The advantage of the clustering method of the adaptive stability and high efficiency that this invention proposes comprises: the first, and this method need not to set in advance the number of final cluster, can self-adaptation input data realize appropriate cluster, can be widely used in plurality of application scenes; The second, this method can realize stable cluster result at identical input, can repeatedly repeat, and guarantees the consistance of service; The 3rd, compare classic method, this method has the calculating high efficiency, can realize o (n ²) computation complexity, can be applicable to present various mobile intelligent terminals; The 4th, when this method obtains final cluster, also obtained the central point of each cluster.

One of ordinary skill in the art will appreciate that all or part of flow process that realizes in above-described embodiment method, be to instruct relevant hardware to finish by computer program, described program can be stored in the computer read/write memory medium, this program can comprise the flow process as the embodiment of above-mentioned each side method when carrying out.Wherein, described storage medium can be magnetic disc, CD, read-only storage memory body (Read-Only Memory, ROM) or at random store memory body (Random Access Memory, RAM) etc.

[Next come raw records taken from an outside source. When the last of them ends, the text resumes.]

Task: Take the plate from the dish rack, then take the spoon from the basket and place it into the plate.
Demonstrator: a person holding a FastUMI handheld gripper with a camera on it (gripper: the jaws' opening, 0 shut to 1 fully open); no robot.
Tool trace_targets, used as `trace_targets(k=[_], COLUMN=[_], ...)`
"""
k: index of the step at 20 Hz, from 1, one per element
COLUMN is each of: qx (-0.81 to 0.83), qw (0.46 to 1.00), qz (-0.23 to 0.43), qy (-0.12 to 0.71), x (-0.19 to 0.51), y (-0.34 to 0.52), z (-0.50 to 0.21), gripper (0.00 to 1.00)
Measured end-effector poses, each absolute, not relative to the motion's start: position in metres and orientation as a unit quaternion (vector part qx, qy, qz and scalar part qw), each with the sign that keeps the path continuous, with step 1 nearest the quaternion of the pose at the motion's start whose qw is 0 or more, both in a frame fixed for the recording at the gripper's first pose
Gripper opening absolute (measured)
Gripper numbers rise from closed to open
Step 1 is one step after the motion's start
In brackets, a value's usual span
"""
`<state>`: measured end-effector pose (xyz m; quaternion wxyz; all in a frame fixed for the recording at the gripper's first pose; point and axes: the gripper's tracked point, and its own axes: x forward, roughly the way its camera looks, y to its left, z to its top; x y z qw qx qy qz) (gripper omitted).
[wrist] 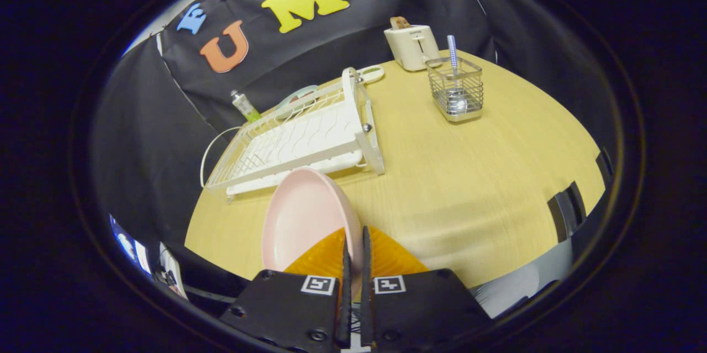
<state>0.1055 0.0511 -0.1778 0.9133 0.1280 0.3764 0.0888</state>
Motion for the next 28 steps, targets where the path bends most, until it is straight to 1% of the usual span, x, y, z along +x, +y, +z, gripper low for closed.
trace_targets(k=[5,9,10,11,12,15,16,18,25,28], qx=[0.125,0.087,0.083,0.079,0.071,0.034,0.024,0.015,-0.007,-0.010], qw=[0.912,0.932,0.937,0.942,0.948,0.968,0.973,0.981,0.996,0.998], qz=[0.101,0.062,0.061,0.064,0.067,0.059,0.060,0.059,0.055,0.030], qy=[0.376,0.347,0.335,0.321,0.304,0.243,0.223,0.185,0.077,0.044], x=[0.110,0.122,0.124,0.125,0.127,0.129,0.129,0.124,0.124,0.137], y=[0.046,0.031,0.030,0.031,0.032,0.022,0.021,0.016,-0.022,-0.058], z=[-0.192,-0.195,-0.192,-0.187,-0.183,-0.160,-0.153,-0.135,-0.073,-0.047], gripper=[0.16,0.21,0.22,0.31,0.38,0.80,0.84,0.99,0.99,1.00])
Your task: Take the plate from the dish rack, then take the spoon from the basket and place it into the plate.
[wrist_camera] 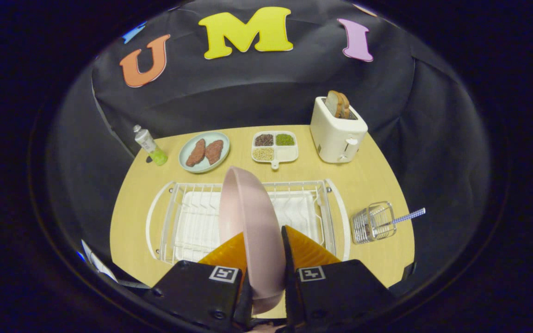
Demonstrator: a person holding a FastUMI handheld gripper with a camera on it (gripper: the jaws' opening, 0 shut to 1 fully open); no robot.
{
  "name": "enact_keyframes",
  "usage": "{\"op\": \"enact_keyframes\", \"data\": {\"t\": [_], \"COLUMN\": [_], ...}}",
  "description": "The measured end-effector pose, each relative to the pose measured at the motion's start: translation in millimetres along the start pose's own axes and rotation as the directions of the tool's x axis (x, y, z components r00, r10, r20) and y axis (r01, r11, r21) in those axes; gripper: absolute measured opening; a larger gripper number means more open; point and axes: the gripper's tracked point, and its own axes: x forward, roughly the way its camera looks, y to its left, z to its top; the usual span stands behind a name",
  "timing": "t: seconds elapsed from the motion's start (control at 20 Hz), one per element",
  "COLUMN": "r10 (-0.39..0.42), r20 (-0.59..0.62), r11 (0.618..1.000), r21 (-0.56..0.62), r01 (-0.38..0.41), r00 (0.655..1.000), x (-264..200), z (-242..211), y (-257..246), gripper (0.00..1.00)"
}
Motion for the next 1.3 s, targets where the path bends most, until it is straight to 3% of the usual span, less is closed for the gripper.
{"op": "enact_keyframes", "data": {"t": [0.25,0.5,0.95,1.3], "r10": [0.112,0.171,0.382,0.443], "r20": [0.027,0.024,-0.076,-0.132], "r11": [0.991,0.973,0.876,0.849], "r21": [0.065,0.152,0.346,0.379], "r01": [-0.114,-0.172,-0.335,-0.368], "r00": [0.993,0.985,0.921,0.887], "x": [-30,-32,36,69], "z": [-55,-123,-204,-226], "y": [-32,-81,-94,-67], "gripper": [0.34,0.34,0.34,0.34]}}
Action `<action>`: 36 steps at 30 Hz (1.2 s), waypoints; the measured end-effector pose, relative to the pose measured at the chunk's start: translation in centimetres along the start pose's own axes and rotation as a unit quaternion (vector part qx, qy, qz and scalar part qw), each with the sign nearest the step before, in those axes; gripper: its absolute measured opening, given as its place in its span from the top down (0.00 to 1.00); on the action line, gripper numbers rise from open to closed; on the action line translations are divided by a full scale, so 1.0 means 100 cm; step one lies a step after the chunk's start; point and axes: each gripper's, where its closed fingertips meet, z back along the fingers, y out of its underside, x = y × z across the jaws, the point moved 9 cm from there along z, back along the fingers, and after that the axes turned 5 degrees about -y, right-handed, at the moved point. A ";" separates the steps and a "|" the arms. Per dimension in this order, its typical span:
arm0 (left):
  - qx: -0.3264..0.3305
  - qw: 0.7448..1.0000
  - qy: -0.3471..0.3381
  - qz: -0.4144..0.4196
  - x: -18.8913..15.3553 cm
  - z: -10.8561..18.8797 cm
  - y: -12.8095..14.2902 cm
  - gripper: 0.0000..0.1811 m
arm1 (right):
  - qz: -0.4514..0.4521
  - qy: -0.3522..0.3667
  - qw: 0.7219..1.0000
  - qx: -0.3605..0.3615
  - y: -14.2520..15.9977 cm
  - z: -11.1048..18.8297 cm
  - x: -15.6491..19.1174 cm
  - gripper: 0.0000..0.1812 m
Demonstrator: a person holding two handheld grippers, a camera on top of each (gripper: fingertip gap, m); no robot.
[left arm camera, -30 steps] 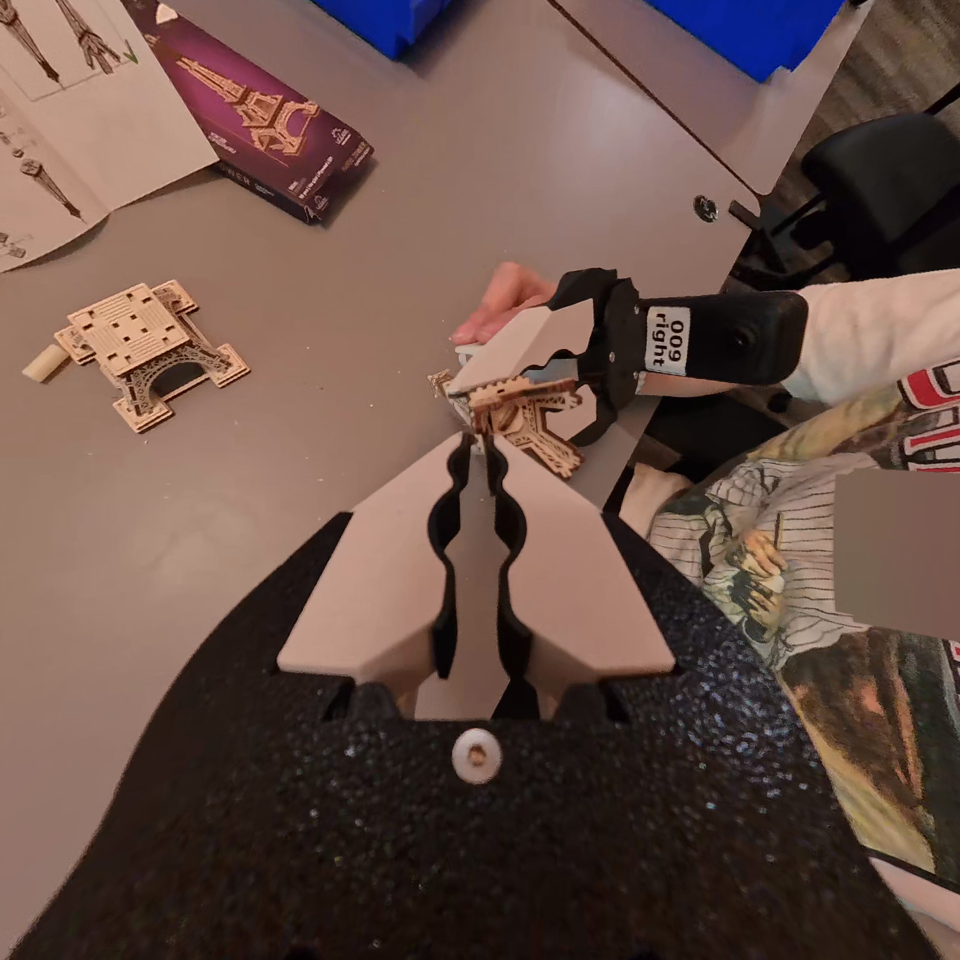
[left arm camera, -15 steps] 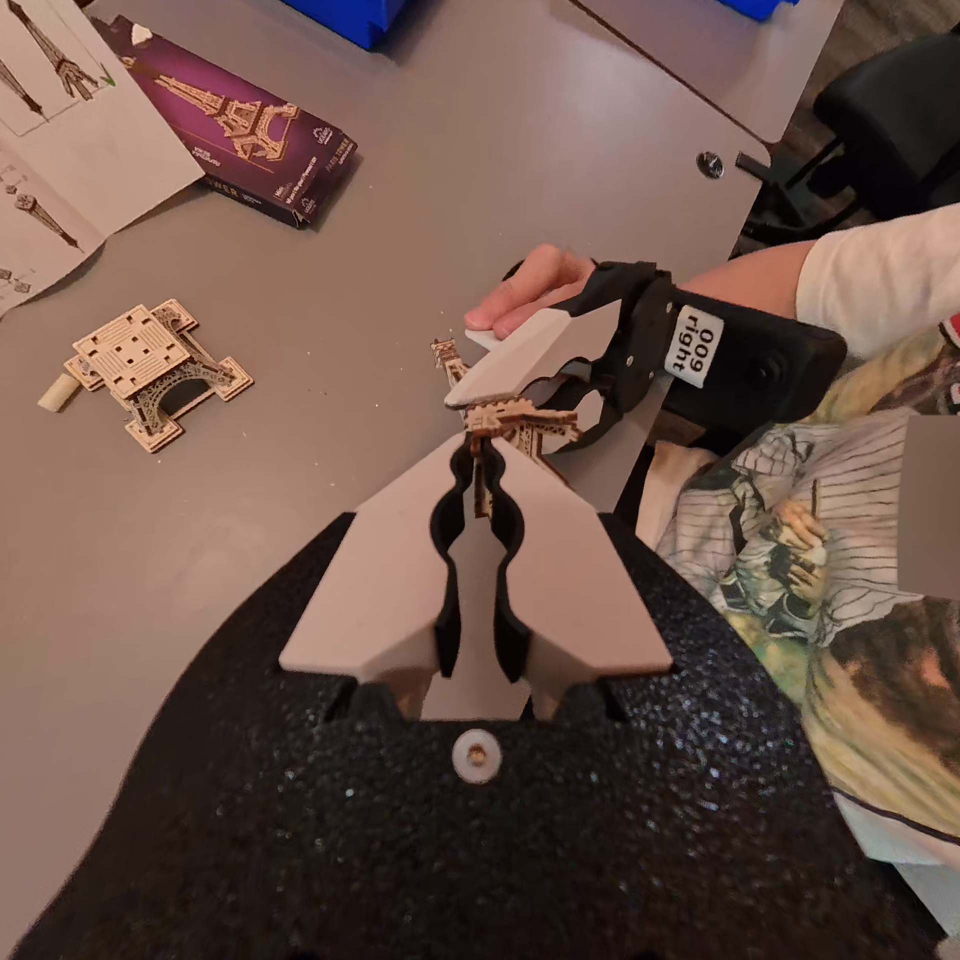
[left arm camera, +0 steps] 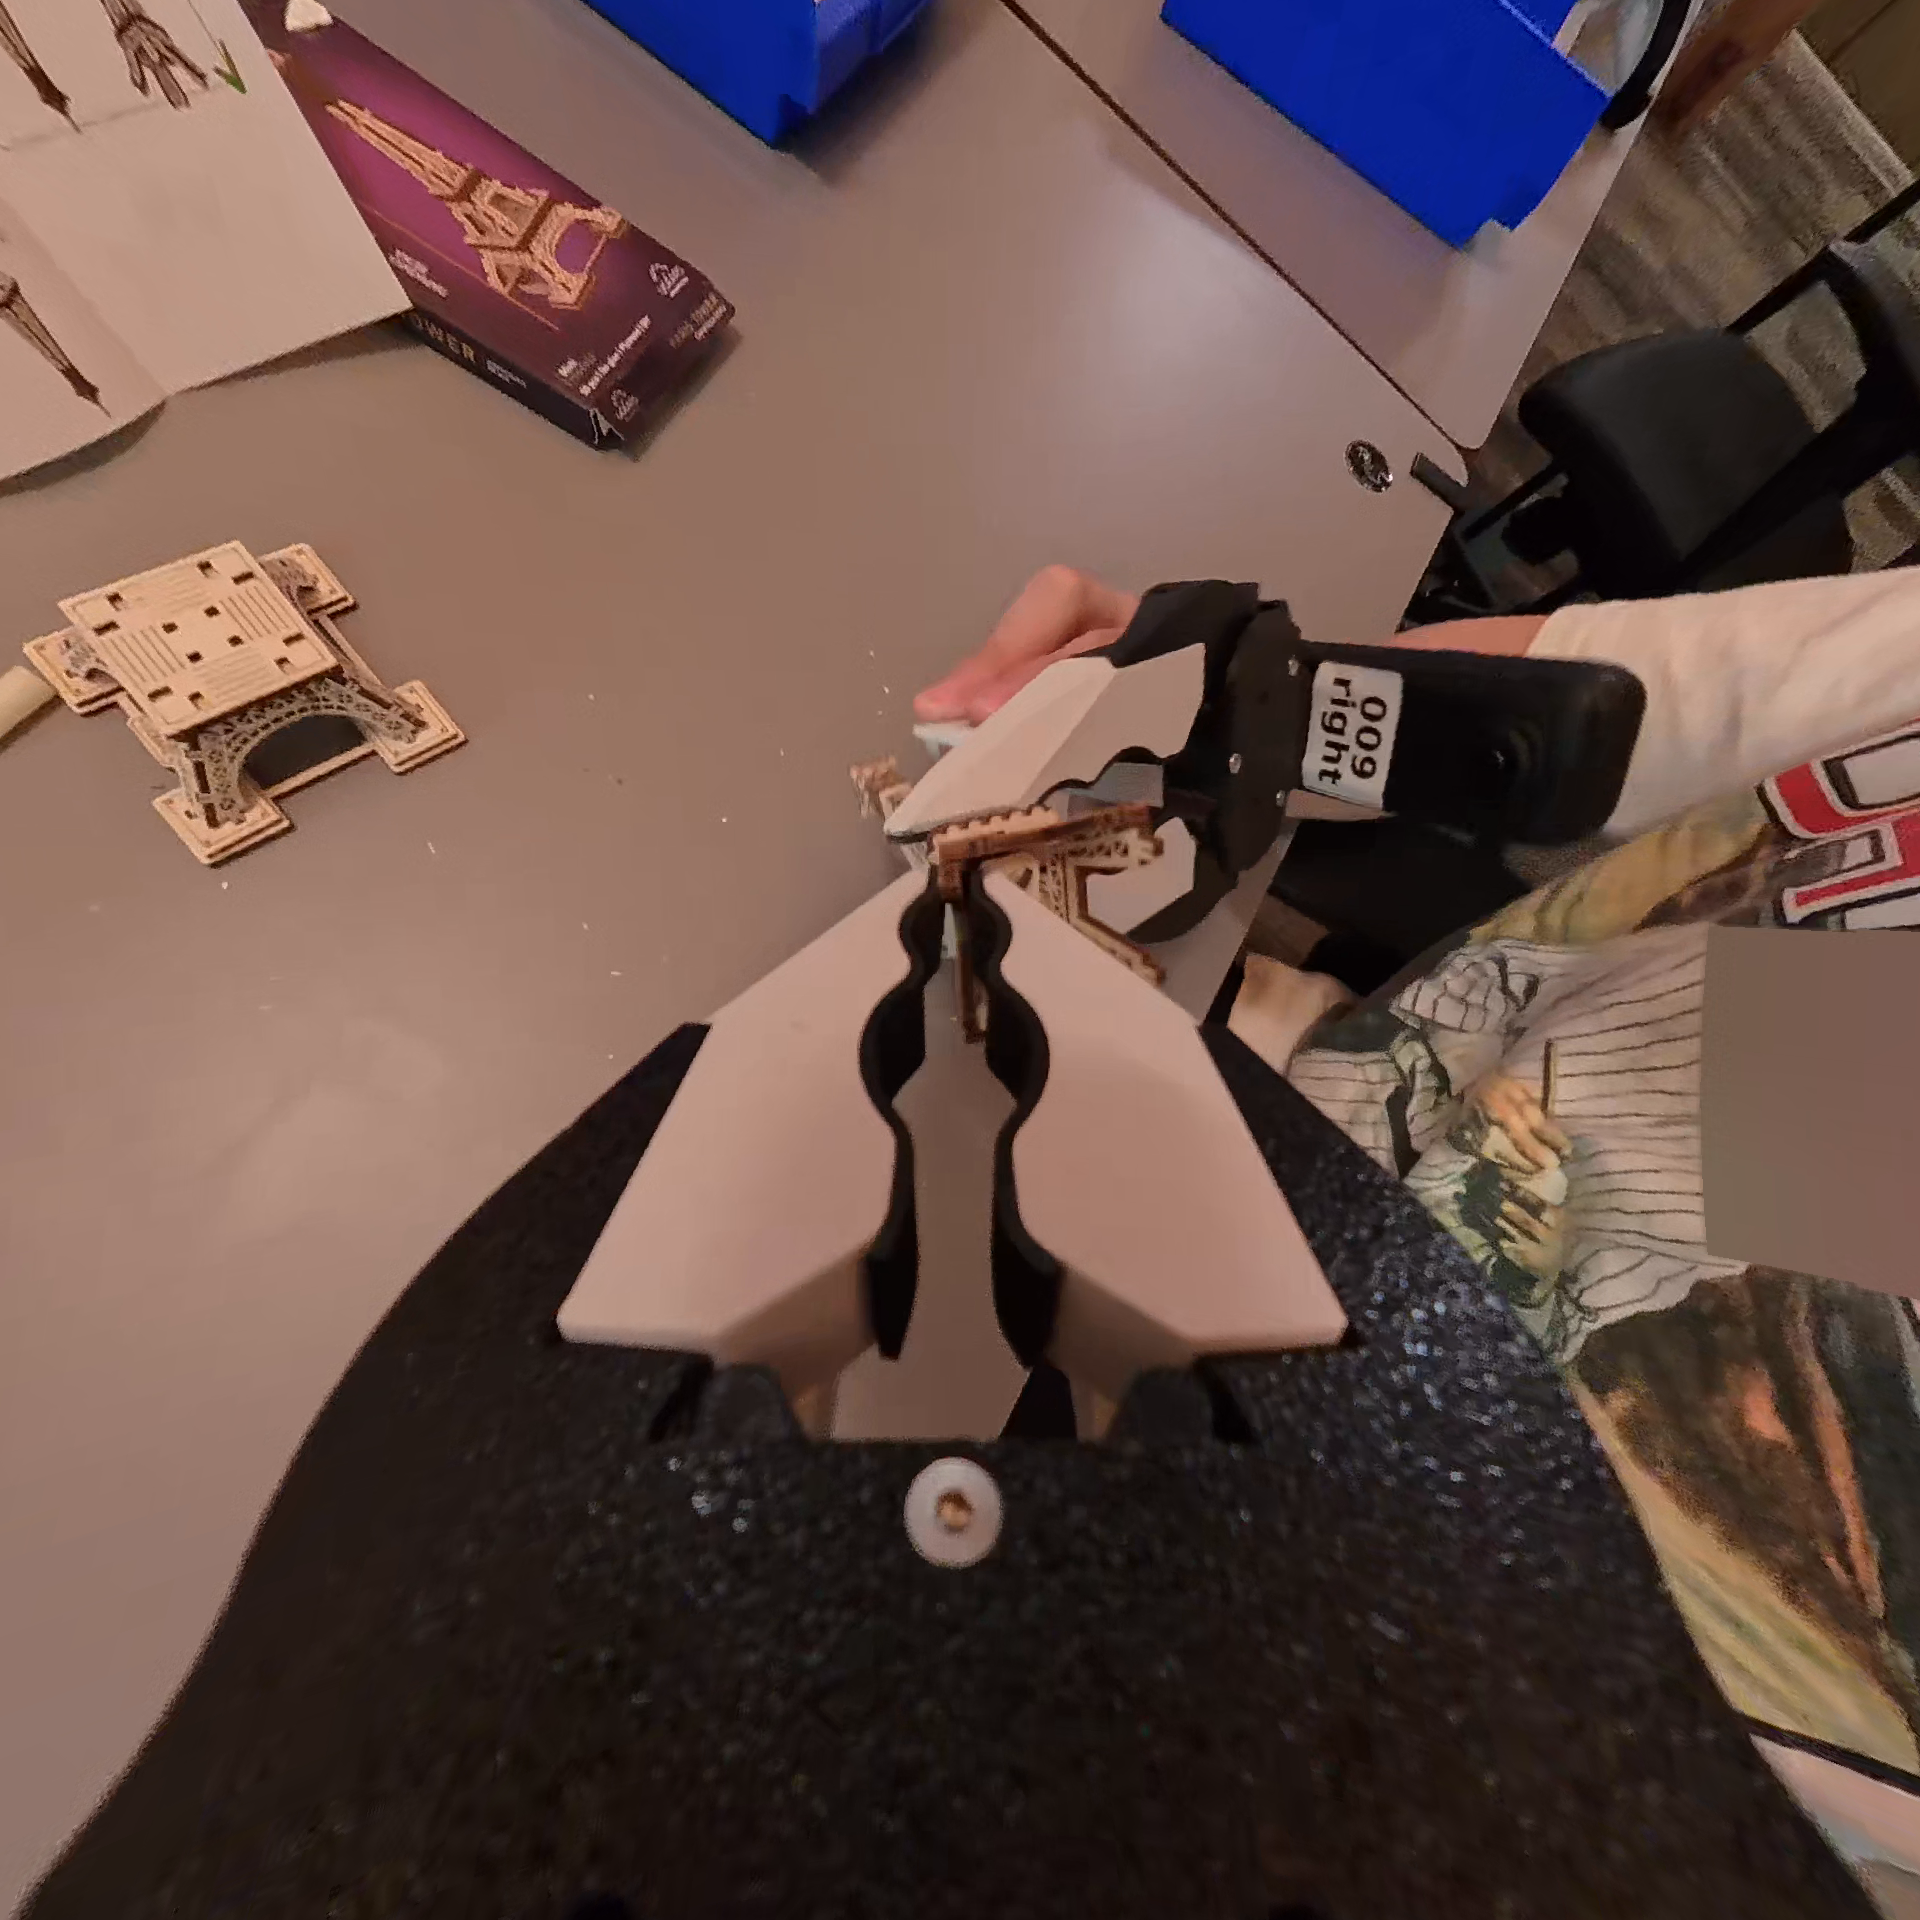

Know-why of the present invention has below been described in conjunction with specific embodiments.These are described just in order to explain principle of the present invention, and can not be interpreted as limiting the scope of the invention by any way.Based on explanation herein, those skilled in the art does not need to pay performing creative labour can associate other embodiment of the present invention, and these modes all will fall within protection scope of the present invention.

Claims

1. the clustering method of an adaptive stability and high efficiency is characterized in that, comprising:

1≤j≤m;

2. the clustering method of a kind of adaptive stability and high efficiency according to claim 1 is characterized in that, described candidate's cluster with this input data correspondence of selecting adds after the final cluster, further comprises:

3. the clustering system of an adaptive stability and high efficiency is characterized in that, comprising:

4. system as claimed in claim 4 is characterized in that, also comprises:

First detection module, whether the quantity that is used for the input data of disconnected set is zero, if, then finish, otherwise, step e continued.